Zu diesem Zweck können Briefe und Karten zusätzlich zu der für Kriegsgefangene vorgesehenen Anzahl versandt werden (3 35 Satz 4 und 5, 71). • Sie dürfen auf jede Weise Einzel- und Sammelsendungen mit religiösen Gegenständen (z. B.
Heilige Schriften, Kreuze und Rosenkränze) empfangen (3 33, 72 Abs. 1).
729. Zurückgehaltene Militärgeistliche unterstehen der Disziplin des Aufenthaltslagers (1 28 Abs. 2; 3 33 Abs. 2). Sie sind daher den allgemeinen Anordnungen der Lagerkommandantin bzw. des Lagerkommandanten unterworfen. Dies gilt nicht für die Ausübung ihrer seelsorgerischen Tätigkeit.
730. Militärgeistliche dürfen nicht zu einer Arbeit gezwungen werden, die mit ihrer seelsorgerischen Tätigkeit in keinem Zusammenhang steht (1 28 Abs. 2 Buchst. c; 3 33 Abs. 2 Buchst. c).
731. Geistliche, die nicht Militärgeistliche sind (z. B. Geistliche, die als Soldatinnen bzw. Soldaten in den Streitkräften dienen) und die in Kriegsgefangenschaft geraten sind, sind zu ermächtigen, ihr geistliches Amt unter den Angehörigen ihres Bekenntnisses uneingeschränkt auszuüben (3 36 Satz 1).
Der Gewahrsamsstaat ist verpflichtet, eine entsprechende Ermächtigung zu erteilen, wenn Kriegsgefangene des gleichen Glaubens zu betreuen sind. Geistliche, denen diese Ermächtigung erteilt ist, genießen die gleichen Vorrechte und Erleichterungen wie zurückgehaltene Militärgeistliche. Auch dürfen sie zu keiner Arbeit gezwungen werden (3 36).

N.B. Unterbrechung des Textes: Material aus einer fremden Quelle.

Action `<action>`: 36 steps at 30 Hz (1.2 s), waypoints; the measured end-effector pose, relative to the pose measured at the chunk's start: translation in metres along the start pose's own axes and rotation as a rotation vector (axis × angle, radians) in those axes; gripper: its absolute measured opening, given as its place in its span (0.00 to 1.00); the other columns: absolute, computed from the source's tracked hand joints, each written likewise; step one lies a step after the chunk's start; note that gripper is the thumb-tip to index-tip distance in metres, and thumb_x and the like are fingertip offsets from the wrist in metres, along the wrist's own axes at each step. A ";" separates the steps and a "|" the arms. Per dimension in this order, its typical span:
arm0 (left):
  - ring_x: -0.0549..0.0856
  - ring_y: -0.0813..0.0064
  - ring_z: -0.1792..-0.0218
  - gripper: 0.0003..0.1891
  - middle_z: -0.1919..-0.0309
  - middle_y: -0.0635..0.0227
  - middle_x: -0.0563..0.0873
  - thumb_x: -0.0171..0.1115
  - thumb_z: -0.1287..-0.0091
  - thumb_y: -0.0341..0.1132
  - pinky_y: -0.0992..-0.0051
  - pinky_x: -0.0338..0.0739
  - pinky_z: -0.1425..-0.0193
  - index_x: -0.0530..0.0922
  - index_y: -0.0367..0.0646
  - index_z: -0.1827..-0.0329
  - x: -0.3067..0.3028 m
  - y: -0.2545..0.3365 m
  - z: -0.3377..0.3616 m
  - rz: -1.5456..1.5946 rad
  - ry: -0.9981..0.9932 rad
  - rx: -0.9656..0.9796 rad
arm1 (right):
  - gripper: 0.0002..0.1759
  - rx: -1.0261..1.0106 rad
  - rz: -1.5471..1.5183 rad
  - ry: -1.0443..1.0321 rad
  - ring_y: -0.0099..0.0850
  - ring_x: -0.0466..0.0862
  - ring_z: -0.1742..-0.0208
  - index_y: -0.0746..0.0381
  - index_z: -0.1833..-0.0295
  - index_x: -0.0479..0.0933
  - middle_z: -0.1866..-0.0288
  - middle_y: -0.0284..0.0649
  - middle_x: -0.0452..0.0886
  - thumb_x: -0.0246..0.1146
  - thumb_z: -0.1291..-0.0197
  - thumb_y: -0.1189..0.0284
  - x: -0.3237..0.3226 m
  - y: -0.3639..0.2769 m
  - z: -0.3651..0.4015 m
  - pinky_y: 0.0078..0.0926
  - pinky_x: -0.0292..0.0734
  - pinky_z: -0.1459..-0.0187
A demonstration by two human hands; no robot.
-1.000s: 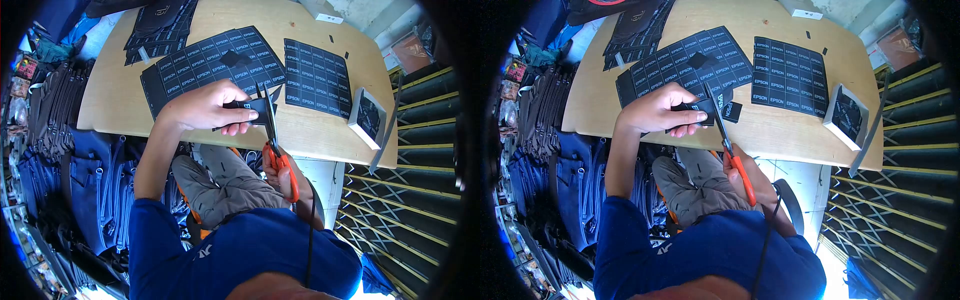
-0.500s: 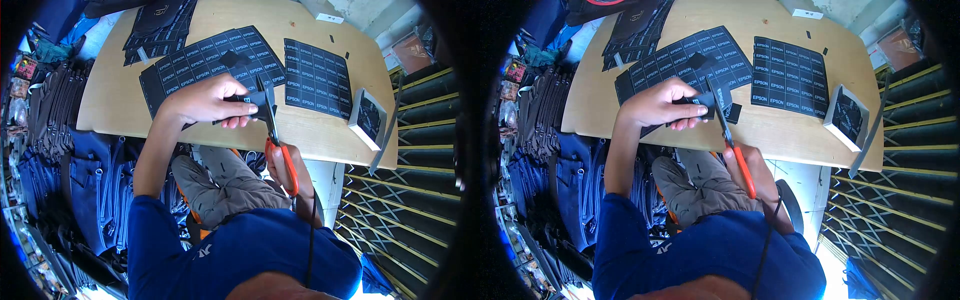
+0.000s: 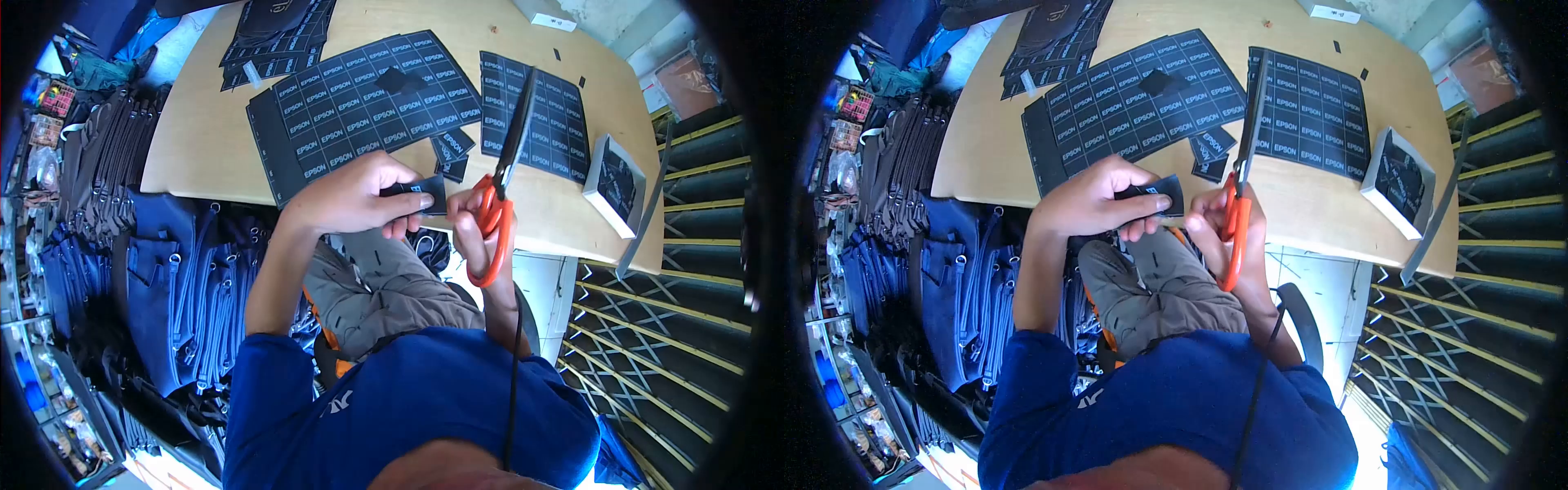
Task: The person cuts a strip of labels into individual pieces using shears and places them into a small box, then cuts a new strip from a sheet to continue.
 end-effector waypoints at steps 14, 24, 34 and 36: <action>0.84 0.78 0.75 0.12 0.73 0.61 0.84 0.53 0.30 0.32 0.81 0.81 0.71 0.77 0.28 0.64 0.047 -0.019 0.037 0.110 0.024 -0.046 | 0.17 0.028 0.401 -0.022 0.10 0.62 0.82 0.62 0.68 0.62 0.71 0.36 0.78 0.66 0.52 0.84 0.014 -0.016 0.028 0.11 0.58 0.80; 0.84 0.79 0.75 0.11 0.74 0.61 0.85 0.56 0.31 0.33 0.81 0.80 0.69 0.78 0.29 0.62 0.043 -0.029 0.067 0.213 0.137 -0.067 | 0.15 -0.050 0.401 0.007 0.09 0.64 0.82 0.63 0.66 0.63 0.72 0.34 0.76 0.64 0.50 0.85 0.004 -0.033 0.038 0.10 0.61 0.80; 0.78 0.87 0.79 0.10 0.78 0.70 0.82 0.58 0.33 0.34 0.85 0.74 0.75 0.80 0.34 0.66 0.003 -0.029 0.066 0.101 0.489 0.035 | 0.15 0.043 0.382 -0.198 0.17 0.70 0.71 0.64 0.64 0.61 0.71 0.33 0.70 0.62 0.39 0.71 0.004 -0.024 0.062 0.16 0.67 0.69; 0.77 0.87 0.79 0.10 0.78 0.70 0.82 0.59 0.33 0.34 0.85 0.73 0.75 0.79 0.34 0.67 -0.004 -0.028 0.063 0.126 0.525 0.062 | 0.15 0.105 0.350 -0.252 0.17 0.67 0.73 0.64 0.64 0.60 0.73 0.31 0.67 0.62 0.42 0.73 -0.006 -0.001 0.077 0.17 0.65 0.70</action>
Point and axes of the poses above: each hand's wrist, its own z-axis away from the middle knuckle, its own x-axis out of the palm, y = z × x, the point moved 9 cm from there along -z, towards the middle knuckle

Sie bleiben allerdings Kriegsgefangene, wenn auch mit besonderen Rechten.
732. Steht den Kriegsgefangenen weder eine Militärgeistliche bzw. ein Militärgeistlicher, noch eine Kriegsgefangene bzw. ein Kriegsgefangener geistlichen Standes ihres jeweiligen Glaubensbekenntnisses zur Verfügung, wird auf ihr Verlangen eine andere Geistliche bzw. ein anderer Geistlicher ihres oder eines ähnlichen Bekenntnisses oder hilfsweise, wenn dies vom Standpunkt der betreffenden Konfession her möglich ist, eine befähigte Laie bzw. ein befähigter Laie zur Ausübung des geistlichen Amtes ernannt. Sofern erforderlich, ist die Zustimmung der betreffenden geistlichen Ortsbehörde einzuholen (3 37). Solche Personen werden meist aus den Reihen der Kriegsgefangenen ausgewählt; sie können auch der Zivilbevölkerung des Gewahrsams- staates angehören.
733. Die der Zustimmung des Gewahrsamsstaates unterliegende Ernennung von Geistlichen und Laien geschieht regelmäßig durch die zuständige geistliche Behörde des jeweiligen Bekenntnisses und im Einvernehmen mit der zuständigen geistlichen Ortsbehörde und der Gemeinschaft der betreffenden Kriegsgefangenen (3 37). 734. Die ernannten Geistlichen und Laien genießen die gleichen Vorrechte und Erleichterungen wie Militärgeistliche. Sie unterliegen der Lagerdisziplin sowie allen vom Gewahrsamsstaat im Interesse der Disziplin und militärischen Sicherheit erlassenen Vorschriften (3 37 S. 3). Soweit sie aus den Reihen der Kriegsgefangenen kommen, behalten sie ihren alten Status.